2 four-sided dice are rolled.
X = number of odd dice
Y = number of even dice
Z = number of dice showing 1 or 2
So each of X, Y, Z only takes on the values 0, 1, 2.
(a) joint p.m.f. of (X,Y), joint p.m.f. of (X,Z).
You can give your answers in the form of 3 by 3 tables.
(b) Are X and Y independent? Are X and Z independent?
(c) Compute E(XY ) and E(XZ).
WHAT I TRIED IS –
The faces on a four-sided die are labeled with the numbers 1, 2, 3, and 4. Upon throwing the dice, each one will land with exactly one of its faces upwards. You will therefore see two numbers, one for each die. Suppose, for the sake of example, that you see a 2 and a 4. Both of these are even numbers. None of them are odd numbers. Let's count: no dice show an odd number, two dice show even numbers, and one die shows a number in the set {1,2}. Therefore, for this throw,, X=0, Y=2, and Z=1.
There are 16 combinations (1,1) (1,2)(1,3) (1,4)(2,1)(2,2)(2,3)(2,4) … (4,1 )(4,2 )(4,3 )(4,4 )
There are only 2 case when no dice show an odd number, two dice show even numbers, and one die shows a number in the set {1,2}. —> when (2,2) (2,4 ) occurs.
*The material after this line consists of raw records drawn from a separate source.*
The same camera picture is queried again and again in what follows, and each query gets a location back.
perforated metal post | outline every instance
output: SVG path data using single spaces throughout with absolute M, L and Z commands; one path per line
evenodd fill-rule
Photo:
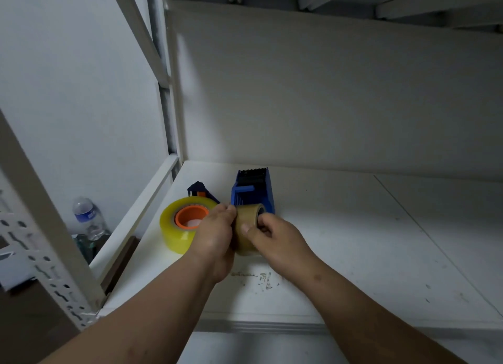
M 0 235 L 78 329 L 96 320 L 105 293 L 1 112 Z

person's right hand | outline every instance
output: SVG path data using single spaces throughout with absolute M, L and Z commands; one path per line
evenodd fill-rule
M 242 225 L 241 231 L 275 272 L 296 283 L 303 267 L 318 257 L 299 230 L 288 221 L 263 213 L 259 216 L 258 225 L 264 232 L 251 225 Z

clear plastic bottle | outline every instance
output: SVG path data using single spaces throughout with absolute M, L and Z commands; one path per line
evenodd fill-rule
M 107 225 L 100 210 L 87 197 L 77 197 L 73 201 L 73 214 L 83 224 L 88 239 L 95 241 L 107 231 Z

tape roll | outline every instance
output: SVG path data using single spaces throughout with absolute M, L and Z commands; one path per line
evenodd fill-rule
M 258 254 L 255 246 L 241 233 L 241 225 L 249 224 L 257 227 L 259 215 L 264 213 L 266 209 L 262 204 L 240 205 L 236 209 L 237 217 L 234 223 L 231 246 L 239 255 Z
M 168 205 L 159 219 L 168 248 L 175 253 L 185 254 L 196 234 L 197 220 L 202 220 L 216 205 L 213 200 L 200 196 L 184 197 Z

person's left hand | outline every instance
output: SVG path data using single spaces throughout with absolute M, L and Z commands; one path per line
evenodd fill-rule
M 234 264 L 230 248 L 232 222 L 236 218 L 234 205 L 220 203 L 201 221 L 187 253 L 208 265 L 215 282 L 223 280 Z
Here X= 0, Y =2, Z =1
Both odd and one is in {1,2} is –> (1,1)(1,3)(3,1) Here, X= 2, Y =0, Z =1
Just as we have to in the case with one discrete random variable, in order to find the "joint probability distribution" of X and Y, we first need to define the support of X and Y.
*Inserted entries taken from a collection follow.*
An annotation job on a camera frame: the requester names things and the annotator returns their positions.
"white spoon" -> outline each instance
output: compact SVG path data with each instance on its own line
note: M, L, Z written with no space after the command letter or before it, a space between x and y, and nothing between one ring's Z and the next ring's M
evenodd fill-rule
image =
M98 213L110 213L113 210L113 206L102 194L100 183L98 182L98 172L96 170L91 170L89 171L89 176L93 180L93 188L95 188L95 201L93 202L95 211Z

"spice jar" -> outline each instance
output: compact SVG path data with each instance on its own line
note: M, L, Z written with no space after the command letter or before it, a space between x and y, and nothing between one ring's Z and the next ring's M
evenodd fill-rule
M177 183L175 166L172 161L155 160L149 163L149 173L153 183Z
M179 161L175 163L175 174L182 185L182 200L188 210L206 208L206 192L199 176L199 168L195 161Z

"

X, Y and Z combinations are –
$$\left\{\raise{5ex}{(1,1), (1,2), (1,3), (1,4), \\(2,1), (2,2), (2,3), (2,4),\\ (3,1), (3,2), (3,3), (3,4), \\(4,1), (4,2), (4,3), (4,4)}\right\}$$
Out of this, the X, Y, Z values are respectively,
$${(2,0,1) , (1,1,2) , (2,0,1),(1,1,1),\\(1,1,2),(0,2,1),(1,1,1),(0,2,1),\\(2,0,1),(1,1,1),(2,0,0),(1,1,0),\\(1,1,1),(0,2,1),(1,1,0),(0,2,0)}$$
b)
The random variables X and Y are independent if and only if:
P(X= x, Y = y) = P(X = x) × P(Y = y)
for allx∈S1,y∈S2.
if we again take a look back at the representation of our joint p.m.f. in tabular form, you might notice that the following holds true:
P(X=x,Y=y)
for allx∈S1,y∈S2. When this happens, we say that X and Y are independent.
Similarly for X, Z, they are also independent.
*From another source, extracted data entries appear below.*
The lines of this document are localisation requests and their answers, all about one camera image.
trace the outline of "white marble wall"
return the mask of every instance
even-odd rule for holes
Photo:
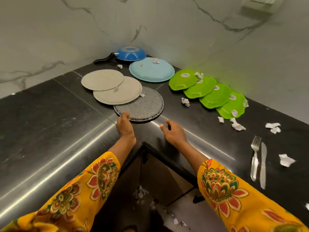
[[[309,123],[309,0],[285,0],[272,16],[242,3],[131,0],[131,40]]]
[[[1,0],[0,98],[130,43],[130,0]]]

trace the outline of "frying pan handle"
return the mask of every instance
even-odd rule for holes
[[[93,61],[94,64],[99,64],[99,63],[104,63],[104,62],[107,62],[111,59],[113,59],[116,54],[118,55],[118,53],[111,53],[110,55],[108,55],[106,58],[102,58],[102,59],[97,59],[95,61]]]

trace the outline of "sleeve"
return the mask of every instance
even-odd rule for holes
[[[40,210],[11,222],[1,232],[89,232],[120,172],[120,163],[106,152],[69,181]]]
[[[197,180],[228,231],[309,231],[298,218],[213,159],[200,166]]]

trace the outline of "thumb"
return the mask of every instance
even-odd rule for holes
[[[169,131],[168,128],[165,125],[163,125],[163,124],[160,124],[160,129],[162,130],[164,135]]]

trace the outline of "green plate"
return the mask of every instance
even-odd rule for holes
[[[180,70],[170,79],[168,85],[172,90],[187,89],[196,84],[199,78],[194,74],[196,71],[193,70]]]
[[[234,116],[232,115],[232,111],[236,110],[238,114],[235,118],[238,118],[245,113],[245,107],[243,106],[245,101],[245,96],[235,91],[232,91],[229,101],[222,107],[217,107],[216,109],[220,116],[227,120],[234,118]]]
[[[229,86],[217,83],[210,94],[200,98],[200,102],[208,109],[221,107],[229,101],[231,92]]]
[[[215,88],[216,83],[217,81],[215,78],[204,76],[204,78],[196,82],[194,86],[191,86],[183,92],[188,98],[191,99],[204,97],[211,93],[211,91]]]
c) I am not sure how to do
help please.
Best Answer
The answers should probably be
For $X$ and $Y$:
(a)
$$\boxed{\begin{array}{c|ccc} X \backslash Y & 0 & 1 & 2 \\[1ex]\hline 0 & 0 & 0 & 1/4 \\[1ex] 1 & 0 & 1/2 & 0 \\[1ex] 2 & 1/4 & 0 & 0\end{array}}$$
(b) they are not independent: e.g. $\Bbb P(X{=}0,Y{=}0)=0 \ne \tfrac{1}{16} = \Bbb P(X{=}0)\;\Bbb P(Y{=}0)$
(c) $\Bbb E(XY) = 0\times 2 \times \tfrac{1}{4}+1\times 1 \times\tfrac{1}{2}+ 2\times 0 \times\tfrac{1}{4}=\tfrac{1}{2}$.
For $X$ and $Z$:
(a)
$$\boxed{\begin{array}{c|ccc} X\backslash Z & 0 & 1 & 2 \\[1ex] \hline 0 & 1/16 & 1/8 & 1/16\\[1ex] 1 & 1/8 & 1/4 & 1/8\\[1ex] 2 & 1/16 & 1/8 & 1/16\end{array}}$$
(b) they are independent: e.g. $\Bbb P(X{=}0,Z{=}0)= \tfrac{1}{16} = \Bbb P(X{=}0)\,\Bbb P(Z{=}0)$ and you can test the others
(c) $\Bbb E(XZ)= 1$ by doing the multiplications and sum, or using independence to have $\Bbb E(XZ)= \Bbb E(X)\,\Bbb E(Z)$.